E si aggiunge la prospettiva della Croce, sotto forma della persecuzione. A cominciare dall'assassinio del Cardinale di Saragozza, Soldevila, il cui cadavere Escrivà vegliò tutta la notte, il giovane sacerdote si trovò a dover fare i conti con la persecuzione religiosa, dapprima sotto la forma di odio e vessazioni contro i preti, poi con l'incendio di chiese e conventi e in ultimo (ma questo volume, primo di tre, si ferma un attimo prima, al 1936) gli assassini di sacerdoti, religiosi e laici cattolici. Croce? Persecuzione? Nella Bolla di Indizione del Giubileo del 2000 il Santo Padre ricorda il martirio come possibilità che rientra nell'orizzonte normale di un cristiano che intende vivere la sequela di Cristo; i martiri, scrive il Papa, non possono essere soltanto l'oggetto della nostra ammirazione, della nostra preghiera, ma devono essere anche un richiamo a tenere viva la disponibilità personale al dono totale di sé per amore di Dio e per amore dell'uomo. Con questa prospettiva vicina del martirio, il Beato sopportò con gioia e fede tutte le innumerevoli croci che ebbe. E qui entra l'aspetto della fedeltà, cioè essere fedeli a Cristo, sempre; non soltanto nei momenti in cui si è in qualche modo aiutati dal sentimento, dall'emotività, ma anche nei momenti di fatica esteriore e interiore.
L'ultima prospettiva cui voglio fare riferimento è una che coglie forse l'aspetto centrale del carisma dell'Opus Dei ed è la vocazione universale alla santità. Una santità da realizzarsi nel mondo e con le attività quotidiane.
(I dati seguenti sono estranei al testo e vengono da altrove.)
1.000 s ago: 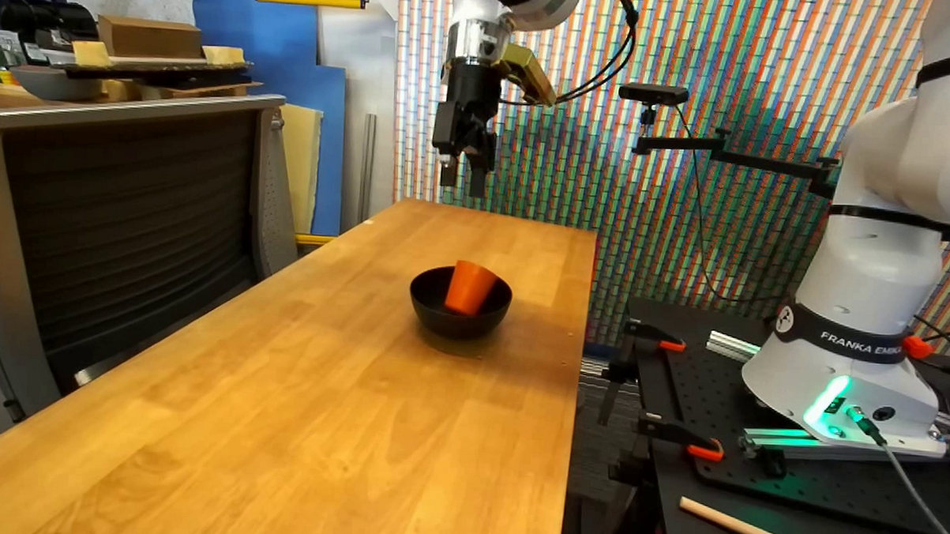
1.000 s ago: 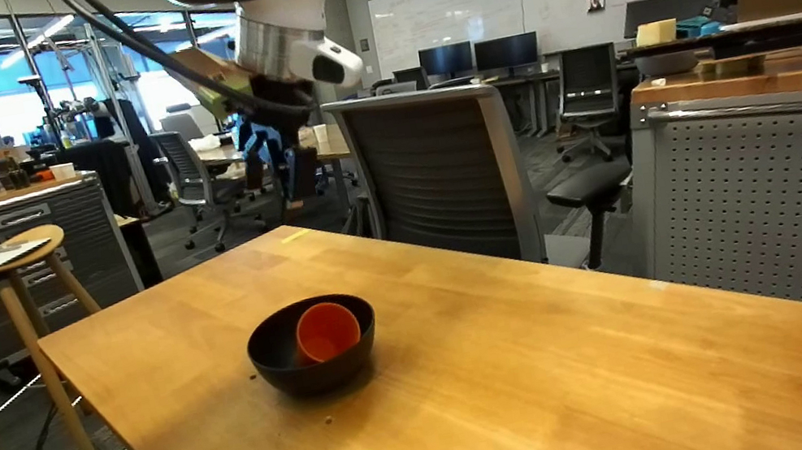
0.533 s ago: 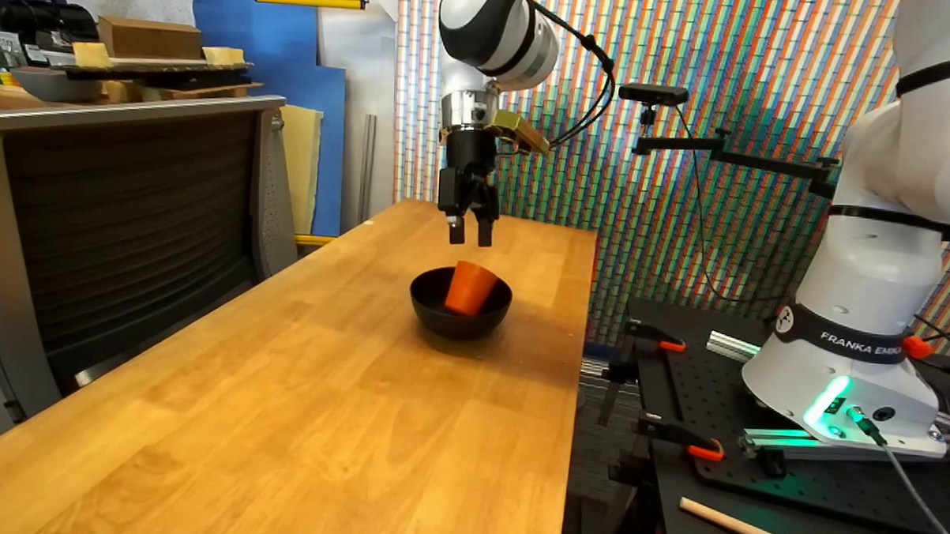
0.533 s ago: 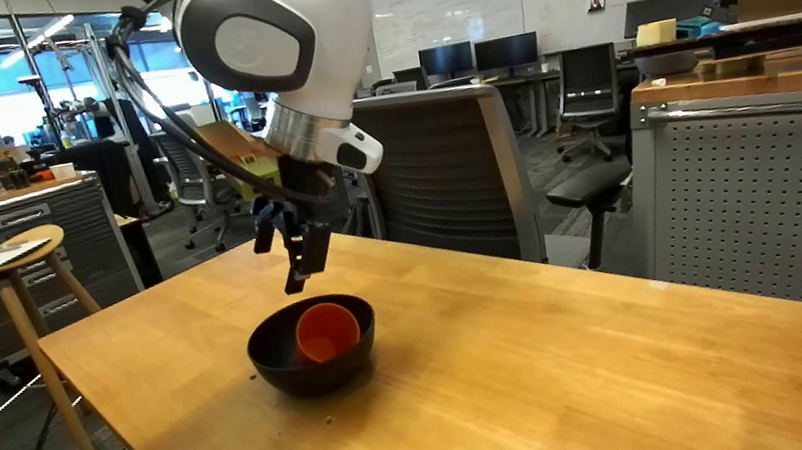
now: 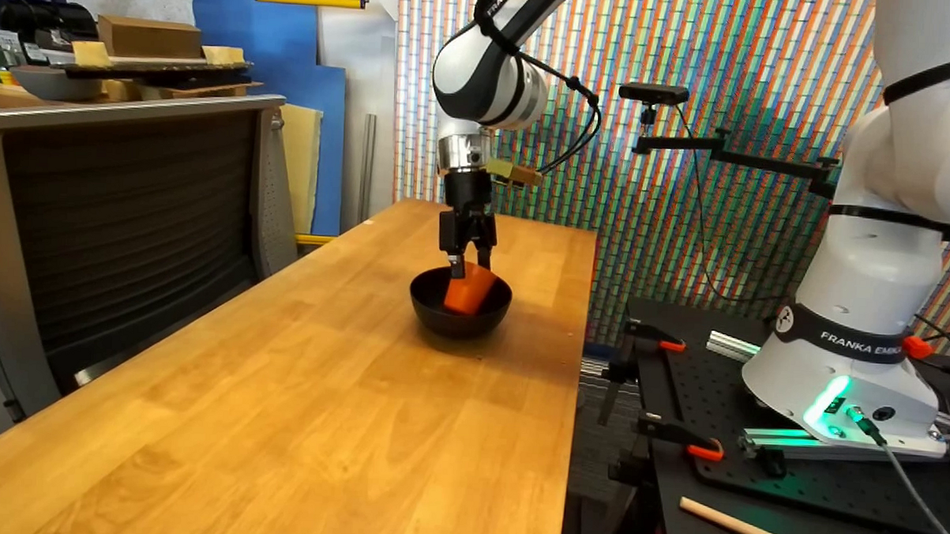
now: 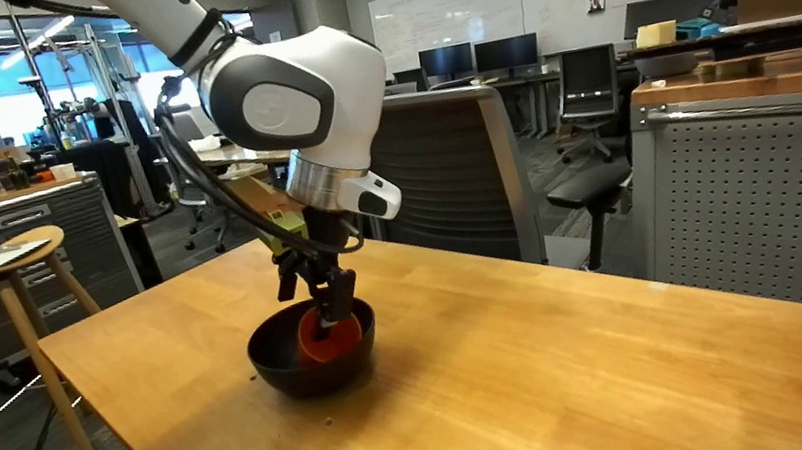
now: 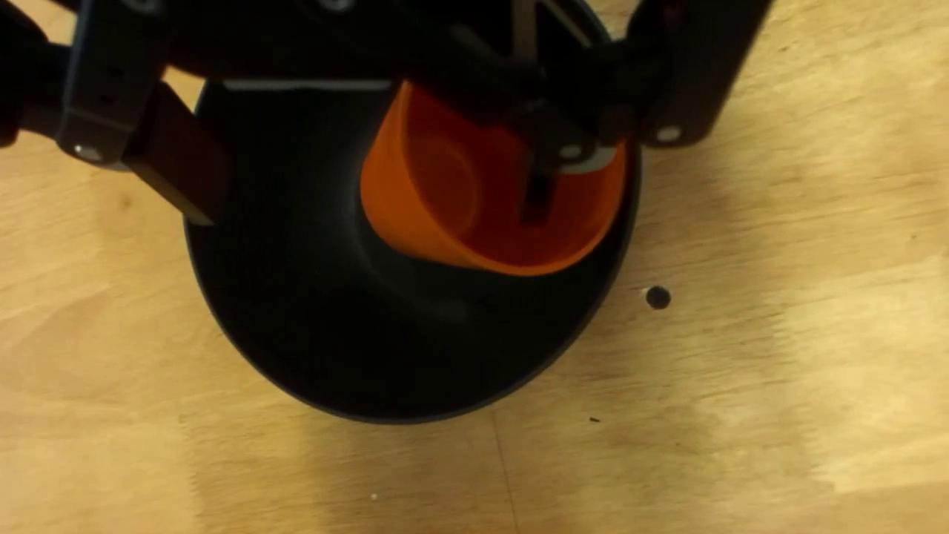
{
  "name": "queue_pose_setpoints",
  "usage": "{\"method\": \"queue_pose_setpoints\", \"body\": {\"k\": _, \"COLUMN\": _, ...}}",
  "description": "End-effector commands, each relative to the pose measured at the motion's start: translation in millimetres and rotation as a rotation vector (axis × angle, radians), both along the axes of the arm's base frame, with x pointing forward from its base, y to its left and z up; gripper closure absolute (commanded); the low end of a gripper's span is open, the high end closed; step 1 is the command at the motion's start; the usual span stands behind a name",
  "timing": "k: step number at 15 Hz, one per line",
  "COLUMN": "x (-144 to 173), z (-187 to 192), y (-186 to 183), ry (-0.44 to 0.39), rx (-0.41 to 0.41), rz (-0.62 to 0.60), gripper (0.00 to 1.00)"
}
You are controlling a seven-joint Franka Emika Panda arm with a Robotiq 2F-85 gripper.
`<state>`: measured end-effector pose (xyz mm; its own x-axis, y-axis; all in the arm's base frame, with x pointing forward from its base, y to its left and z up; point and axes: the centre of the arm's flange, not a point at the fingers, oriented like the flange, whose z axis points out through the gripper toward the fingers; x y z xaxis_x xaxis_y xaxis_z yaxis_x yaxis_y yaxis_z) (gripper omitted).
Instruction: Place the cup inside the bowl
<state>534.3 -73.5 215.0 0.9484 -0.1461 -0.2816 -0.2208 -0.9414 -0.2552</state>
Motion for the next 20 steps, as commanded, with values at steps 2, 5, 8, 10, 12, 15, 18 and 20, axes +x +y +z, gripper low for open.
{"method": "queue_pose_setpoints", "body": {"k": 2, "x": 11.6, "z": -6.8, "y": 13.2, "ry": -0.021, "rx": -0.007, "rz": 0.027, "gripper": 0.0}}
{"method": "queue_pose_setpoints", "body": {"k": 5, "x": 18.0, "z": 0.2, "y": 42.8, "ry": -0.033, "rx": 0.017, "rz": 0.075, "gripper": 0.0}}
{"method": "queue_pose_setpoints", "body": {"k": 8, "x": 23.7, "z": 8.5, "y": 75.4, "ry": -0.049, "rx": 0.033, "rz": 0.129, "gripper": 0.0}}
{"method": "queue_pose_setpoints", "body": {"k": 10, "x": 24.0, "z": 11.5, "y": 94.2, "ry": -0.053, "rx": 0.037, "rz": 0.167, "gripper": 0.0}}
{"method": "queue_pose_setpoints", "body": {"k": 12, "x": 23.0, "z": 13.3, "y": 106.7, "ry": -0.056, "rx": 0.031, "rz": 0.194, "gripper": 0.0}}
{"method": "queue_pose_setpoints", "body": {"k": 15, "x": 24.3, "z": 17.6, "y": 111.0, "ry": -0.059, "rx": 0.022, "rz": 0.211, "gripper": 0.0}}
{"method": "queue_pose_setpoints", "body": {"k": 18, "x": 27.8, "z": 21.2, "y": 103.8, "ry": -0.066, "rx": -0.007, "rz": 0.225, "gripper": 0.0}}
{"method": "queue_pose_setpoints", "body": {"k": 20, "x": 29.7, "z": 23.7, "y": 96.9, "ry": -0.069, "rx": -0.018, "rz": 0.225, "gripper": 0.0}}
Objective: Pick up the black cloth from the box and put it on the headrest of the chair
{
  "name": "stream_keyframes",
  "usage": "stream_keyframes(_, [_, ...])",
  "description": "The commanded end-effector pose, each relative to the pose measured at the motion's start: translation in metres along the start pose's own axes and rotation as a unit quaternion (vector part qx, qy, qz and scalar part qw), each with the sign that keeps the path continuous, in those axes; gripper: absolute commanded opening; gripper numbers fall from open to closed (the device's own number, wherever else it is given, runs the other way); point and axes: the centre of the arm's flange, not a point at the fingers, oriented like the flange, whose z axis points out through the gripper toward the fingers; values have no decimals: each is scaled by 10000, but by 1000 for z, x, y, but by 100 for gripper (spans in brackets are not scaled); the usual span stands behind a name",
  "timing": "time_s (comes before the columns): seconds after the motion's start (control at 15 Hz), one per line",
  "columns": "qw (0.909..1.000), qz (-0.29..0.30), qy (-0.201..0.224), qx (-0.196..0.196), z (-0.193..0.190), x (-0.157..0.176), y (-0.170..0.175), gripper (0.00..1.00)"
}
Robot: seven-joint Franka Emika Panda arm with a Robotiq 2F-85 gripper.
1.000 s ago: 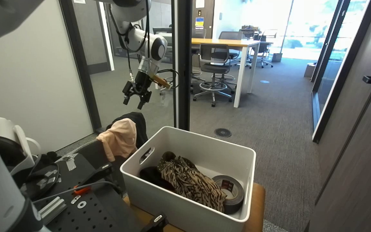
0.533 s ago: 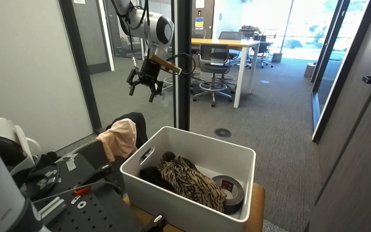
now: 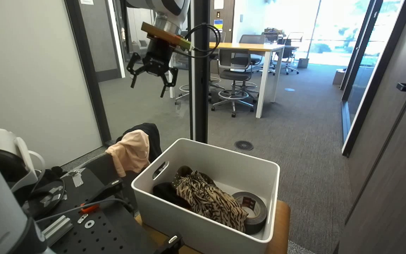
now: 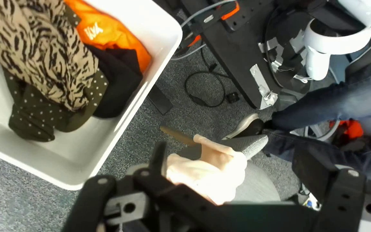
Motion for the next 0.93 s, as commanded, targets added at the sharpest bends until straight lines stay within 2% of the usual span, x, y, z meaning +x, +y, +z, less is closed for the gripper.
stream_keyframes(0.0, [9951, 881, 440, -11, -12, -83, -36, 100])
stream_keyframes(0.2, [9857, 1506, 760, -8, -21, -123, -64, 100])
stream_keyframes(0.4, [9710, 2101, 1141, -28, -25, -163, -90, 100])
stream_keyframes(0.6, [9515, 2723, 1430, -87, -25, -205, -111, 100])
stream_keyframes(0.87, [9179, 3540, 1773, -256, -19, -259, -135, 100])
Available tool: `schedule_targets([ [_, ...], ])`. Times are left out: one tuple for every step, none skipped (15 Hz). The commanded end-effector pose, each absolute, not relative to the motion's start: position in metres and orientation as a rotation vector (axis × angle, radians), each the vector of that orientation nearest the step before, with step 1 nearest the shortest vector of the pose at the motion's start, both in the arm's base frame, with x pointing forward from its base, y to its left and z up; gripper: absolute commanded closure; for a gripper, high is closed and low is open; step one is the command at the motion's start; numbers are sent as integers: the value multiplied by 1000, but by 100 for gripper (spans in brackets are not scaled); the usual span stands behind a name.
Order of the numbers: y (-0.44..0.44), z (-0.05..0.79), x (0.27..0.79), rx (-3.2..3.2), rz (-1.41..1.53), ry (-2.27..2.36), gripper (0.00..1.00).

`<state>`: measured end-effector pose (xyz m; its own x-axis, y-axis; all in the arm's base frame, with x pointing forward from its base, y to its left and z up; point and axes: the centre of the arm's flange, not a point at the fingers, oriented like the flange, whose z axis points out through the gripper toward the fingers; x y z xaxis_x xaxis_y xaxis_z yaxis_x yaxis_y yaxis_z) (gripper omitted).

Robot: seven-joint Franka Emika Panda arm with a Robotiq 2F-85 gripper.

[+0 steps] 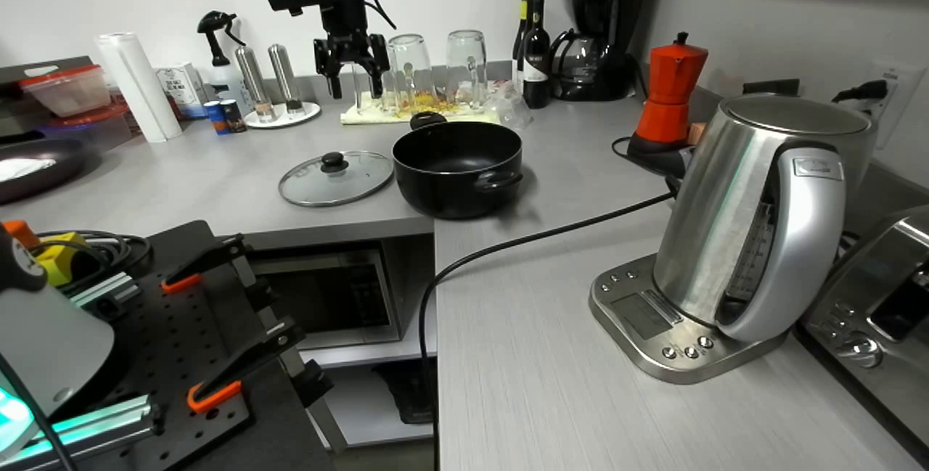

A questa prospettiva il Beato fu preparato certamente con la guida dello Spirito proprio dalla sua esperienza di vita. Leggendo il volume è bello e significativo immetterci nella scia di questa idea, segnalata, prima che con la costruzione dell'Opus Dei, con la vita interiore del suo Fondatore. E penso che la grande sfida del mondo attuale, che il Sinodo dei Vescovi sull'Europa si accinge a definire per quanto riguarda il nostro continente, è proprio la sfida della santità. Nel libro «Solco», il Beato Josemarìa ha scritto una cosa suggestiva: «La tua vocazione di cristiano ti deve chiedere di stare in Dio e al tempo stesso di occuparti della cose della terra, adoperandole oggettivamente così come sono, per restituirle a lui».
Se vogliamo che il nostro occuparci delle cose della terra risponda a questa sfida prioritaria deve valere per tutti e per ciascuno questo «stare in Dio»; ed è proprio il Papa, nella «Tertio millennio adveniente» a definire la religione cattolica come la religione del rimanere in Dio.